Task statement: Pull every line holding the word "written" from the data below and copy it.

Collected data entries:
^^^^

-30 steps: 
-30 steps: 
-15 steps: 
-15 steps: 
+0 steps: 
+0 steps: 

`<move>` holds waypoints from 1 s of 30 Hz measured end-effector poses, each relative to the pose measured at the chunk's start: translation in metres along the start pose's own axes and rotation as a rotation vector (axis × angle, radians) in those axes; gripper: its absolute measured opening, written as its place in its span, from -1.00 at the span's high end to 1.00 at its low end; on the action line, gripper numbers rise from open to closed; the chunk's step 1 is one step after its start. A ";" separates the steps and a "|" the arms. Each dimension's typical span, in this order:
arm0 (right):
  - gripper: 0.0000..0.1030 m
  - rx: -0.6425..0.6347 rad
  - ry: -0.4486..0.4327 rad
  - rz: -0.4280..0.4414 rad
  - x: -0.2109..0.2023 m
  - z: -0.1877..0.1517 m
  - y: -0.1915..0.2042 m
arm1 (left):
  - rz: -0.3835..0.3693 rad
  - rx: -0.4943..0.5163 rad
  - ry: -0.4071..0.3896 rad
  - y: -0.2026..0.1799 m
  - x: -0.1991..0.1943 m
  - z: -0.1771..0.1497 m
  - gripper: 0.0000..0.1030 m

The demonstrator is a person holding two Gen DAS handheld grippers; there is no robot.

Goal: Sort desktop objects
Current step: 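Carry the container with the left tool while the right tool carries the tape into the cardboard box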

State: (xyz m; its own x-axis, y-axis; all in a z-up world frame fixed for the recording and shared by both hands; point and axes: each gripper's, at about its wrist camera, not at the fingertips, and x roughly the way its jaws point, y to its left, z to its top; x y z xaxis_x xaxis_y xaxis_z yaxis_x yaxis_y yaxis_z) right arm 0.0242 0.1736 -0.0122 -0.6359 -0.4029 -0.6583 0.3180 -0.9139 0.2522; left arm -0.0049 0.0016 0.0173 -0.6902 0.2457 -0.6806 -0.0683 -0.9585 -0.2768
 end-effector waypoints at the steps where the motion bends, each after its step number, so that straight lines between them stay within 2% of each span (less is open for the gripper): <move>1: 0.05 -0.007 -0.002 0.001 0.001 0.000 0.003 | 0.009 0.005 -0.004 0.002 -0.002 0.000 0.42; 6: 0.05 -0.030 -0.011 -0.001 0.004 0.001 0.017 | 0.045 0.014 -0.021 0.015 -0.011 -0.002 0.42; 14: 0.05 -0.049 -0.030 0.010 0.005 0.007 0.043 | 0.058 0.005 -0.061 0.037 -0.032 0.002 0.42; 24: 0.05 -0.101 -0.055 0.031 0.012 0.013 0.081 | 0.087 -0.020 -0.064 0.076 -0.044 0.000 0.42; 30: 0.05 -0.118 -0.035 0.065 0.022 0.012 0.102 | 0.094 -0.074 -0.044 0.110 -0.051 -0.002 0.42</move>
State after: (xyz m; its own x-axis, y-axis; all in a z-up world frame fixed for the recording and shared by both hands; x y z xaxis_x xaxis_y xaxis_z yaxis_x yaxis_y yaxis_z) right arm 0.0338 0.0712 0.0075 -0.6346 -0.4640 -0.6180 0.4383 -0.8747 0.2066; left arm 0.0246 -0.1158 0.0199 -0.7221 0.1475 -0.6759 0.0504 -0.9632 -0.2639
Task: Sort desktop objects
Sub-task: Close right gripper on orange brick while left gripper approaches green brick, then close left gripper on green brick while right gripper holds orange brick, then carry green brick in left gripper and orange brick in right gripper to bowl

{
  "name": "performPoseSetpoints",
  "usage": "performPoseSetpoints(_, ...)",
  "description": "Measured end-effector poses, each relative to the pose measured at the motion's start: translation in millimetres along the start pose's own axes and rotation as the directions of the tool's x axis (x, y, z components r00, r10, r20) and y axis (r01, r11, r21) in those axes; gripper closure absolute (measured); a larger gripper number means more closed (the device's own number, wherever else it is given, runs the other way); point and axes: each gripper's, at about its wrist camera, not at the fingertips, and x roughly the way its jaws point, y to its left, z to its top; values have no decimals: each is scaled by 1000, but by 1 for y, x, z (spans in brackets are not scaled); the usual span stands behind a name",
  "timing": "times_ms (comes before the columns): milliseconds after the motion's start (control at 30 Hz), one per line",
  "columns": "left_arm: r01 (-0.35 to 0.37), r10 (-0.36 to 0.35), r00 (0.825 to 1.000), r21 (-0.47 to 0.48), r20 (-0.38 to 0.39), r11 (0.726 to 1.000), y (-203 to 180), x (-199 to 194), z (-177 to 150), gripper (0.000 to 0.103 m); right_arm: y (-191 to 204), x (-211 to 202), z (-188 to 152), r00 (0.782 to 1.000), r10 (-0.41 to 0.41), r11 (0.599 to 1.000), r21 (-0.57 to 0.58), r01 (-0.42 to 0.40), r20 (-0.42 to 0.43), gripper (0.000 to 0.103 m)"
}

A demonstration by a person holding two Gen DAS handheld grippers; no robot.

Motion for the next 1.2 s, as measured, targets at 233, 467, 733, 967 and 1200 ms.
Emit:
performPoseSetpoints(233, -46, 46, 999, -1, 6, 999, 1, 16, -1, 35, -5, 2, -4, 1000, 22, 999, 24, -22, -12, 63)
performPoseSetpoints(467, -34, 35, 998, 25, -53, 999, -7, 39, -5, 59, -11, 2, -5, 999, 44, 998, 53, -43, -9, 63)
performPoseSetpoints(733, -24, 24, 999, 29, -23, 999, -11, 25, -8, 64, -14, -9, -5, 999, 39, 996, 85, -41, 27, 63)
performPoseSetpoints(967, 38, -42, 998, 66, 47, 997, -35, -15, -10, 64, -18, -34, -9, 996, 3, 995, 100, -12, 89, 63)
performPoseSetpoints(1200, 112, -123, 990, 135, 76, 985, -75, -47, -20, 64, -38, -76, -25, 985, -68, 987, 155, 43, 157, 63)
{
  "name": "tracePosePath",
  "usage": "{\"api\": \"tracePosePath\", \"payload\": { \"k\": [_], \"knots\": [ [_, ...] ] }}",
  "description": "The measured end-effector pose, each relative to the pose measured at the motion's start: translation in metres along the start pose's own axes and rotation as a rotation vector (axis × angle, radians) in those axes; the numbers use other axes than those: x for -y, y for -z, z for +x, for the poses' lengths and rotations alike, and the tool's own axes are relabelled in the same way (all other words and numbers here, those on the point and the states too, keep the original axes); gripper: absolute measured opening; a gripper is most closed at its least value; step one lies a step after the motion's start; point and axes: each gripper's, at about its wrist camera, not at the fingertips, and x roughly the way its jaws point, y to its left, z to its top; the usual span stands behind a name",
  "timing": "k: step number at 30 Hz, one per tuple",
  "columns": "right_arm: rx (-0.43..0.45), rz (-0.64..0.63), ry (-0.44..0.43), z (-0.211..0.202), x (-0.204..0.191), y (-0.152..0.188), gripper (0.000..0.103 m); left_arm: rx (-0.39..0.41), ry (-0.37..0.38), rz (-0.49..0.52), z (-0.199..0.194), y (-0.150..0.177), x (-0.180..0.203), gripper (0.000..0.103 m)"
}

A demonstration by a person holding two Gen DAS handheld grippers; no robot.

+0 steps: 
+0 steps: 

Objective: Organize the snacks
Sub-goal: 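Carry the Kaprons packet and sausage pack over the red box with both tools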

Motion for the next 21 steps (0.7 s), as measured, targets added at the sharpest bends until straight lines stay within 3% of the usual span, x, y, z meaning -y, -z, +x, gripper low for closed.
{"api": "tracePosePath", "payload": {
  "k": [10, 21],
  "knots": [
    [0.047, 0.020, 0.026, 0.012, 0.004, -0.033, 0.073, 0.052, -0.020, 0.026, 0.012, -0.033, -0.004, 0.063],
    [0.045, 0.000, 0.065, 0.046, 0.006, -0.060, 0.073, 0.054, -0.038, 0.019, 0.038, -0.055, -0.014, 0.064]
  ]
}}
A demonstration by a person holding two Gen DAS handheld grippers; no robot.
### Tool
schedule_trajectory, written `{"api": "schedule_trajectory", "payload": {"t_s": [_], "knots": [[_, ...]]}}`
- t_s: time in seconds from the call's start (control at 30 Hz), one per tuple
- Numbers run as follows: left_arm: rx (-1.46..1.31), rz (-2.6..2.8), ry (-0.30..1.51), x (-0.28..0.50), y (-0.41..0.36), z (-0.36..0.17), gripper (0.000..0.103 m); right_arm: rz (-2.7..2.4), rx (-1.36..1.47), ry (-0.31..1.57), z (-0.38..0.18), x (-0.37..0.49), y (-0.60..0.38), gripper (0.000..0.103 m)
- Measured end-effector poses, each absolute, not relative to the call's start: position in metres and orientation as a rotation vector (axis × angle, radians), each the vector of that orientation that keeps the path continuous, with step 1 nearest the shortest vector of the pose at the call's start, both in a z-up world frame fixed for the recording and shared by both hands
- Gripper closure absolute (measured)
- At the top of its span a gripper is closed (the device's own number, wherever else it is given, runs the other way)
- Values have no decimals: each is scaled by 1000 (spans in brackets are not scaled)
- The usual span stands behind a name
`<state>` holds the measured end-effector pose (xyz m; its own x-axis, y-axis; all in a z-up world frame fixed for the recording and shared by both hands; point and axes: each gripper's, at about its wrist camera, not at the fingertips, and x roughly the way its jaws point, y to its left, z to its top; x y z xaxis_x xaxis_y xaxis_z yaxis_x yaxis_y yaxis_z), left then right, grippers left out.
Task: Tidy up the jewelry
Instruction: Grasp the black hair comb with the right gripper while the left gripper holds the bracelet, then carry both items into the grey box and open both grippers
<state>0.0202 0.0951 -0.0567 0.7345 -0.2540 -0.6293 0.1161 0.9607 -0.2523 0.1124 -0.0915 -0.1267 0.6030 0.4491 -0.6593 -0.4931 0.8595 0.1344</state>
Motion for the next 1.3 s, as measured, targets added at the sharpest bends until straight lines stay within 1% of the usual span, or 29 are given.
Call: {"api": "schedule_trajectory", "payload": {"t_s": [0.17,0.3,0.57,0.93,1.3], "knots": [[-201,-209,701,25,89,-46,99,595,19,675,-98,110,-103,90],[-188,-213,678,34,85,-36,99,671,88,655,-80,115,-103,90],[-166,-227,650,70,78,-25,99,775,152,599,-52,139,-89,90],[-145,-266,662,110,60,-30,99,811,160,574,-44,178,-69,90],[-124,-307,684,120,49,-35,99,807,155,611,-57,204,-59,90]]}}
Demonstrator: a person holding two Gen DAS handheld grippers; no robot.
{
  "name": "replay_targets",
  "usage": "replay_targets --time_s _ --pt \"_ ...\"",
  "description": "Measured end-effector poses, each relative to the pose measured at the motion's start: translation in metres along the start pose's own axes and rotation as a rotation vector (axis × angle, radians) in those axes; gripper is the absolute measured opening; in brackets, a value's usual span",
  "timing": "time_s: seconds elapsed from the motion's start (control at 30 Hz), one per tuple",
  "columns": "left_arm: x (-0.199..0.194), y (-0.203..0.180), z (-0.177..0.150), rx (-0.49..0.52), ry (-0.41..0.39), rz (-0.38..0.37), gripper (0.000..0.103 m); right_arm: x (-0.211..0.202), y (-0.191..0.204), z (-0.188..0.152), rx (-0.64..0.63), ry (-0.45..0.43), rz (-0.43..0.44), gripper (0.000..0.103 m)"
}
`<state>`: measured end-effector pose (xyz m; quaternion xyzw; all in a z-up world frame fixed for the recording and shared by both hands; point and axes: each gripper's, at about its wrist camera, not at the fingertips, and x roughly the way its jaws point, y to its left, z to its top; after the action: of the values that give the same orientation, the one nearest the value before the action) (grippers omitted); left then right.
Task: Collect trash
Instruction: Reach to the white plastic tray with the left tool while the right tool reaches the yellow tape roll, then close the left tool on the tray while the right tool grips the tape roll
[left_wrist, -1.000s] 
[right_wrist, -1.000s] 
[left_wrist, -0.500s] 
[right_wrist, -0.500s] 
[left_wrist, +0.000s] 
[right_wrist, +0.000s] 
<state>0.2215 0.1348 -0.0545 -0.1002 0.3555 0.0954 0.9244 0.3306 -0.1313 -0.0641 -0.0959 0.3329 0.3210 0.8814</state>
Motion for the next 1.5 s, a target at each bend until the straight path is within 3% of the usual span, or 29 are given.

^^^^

Solution to the problem:
`<move>` holds waypoints from 1 s of 30 Hz measured end-effector poses, each relative to the pose measured at the chunk's start: translation in metres along the start pose's own axes and rotation as a rotation vector (axis × angle, radians) in those axes; gripper: its absolute measured opening, written as its place in its span, from -1.00 at the span's high end to 1.00 at its low end; on the action line, gripper numbers rise from open to closed; the chunk's step 1 is one step after its start. A ";" separates the steps and a "|" the arms. Each dimension's typical span, in this order:
schedule_trajectory, written `{"api": "schedule_trajectory", "payload": {"t_s": [_], "knots": [[_, ...]]}}`

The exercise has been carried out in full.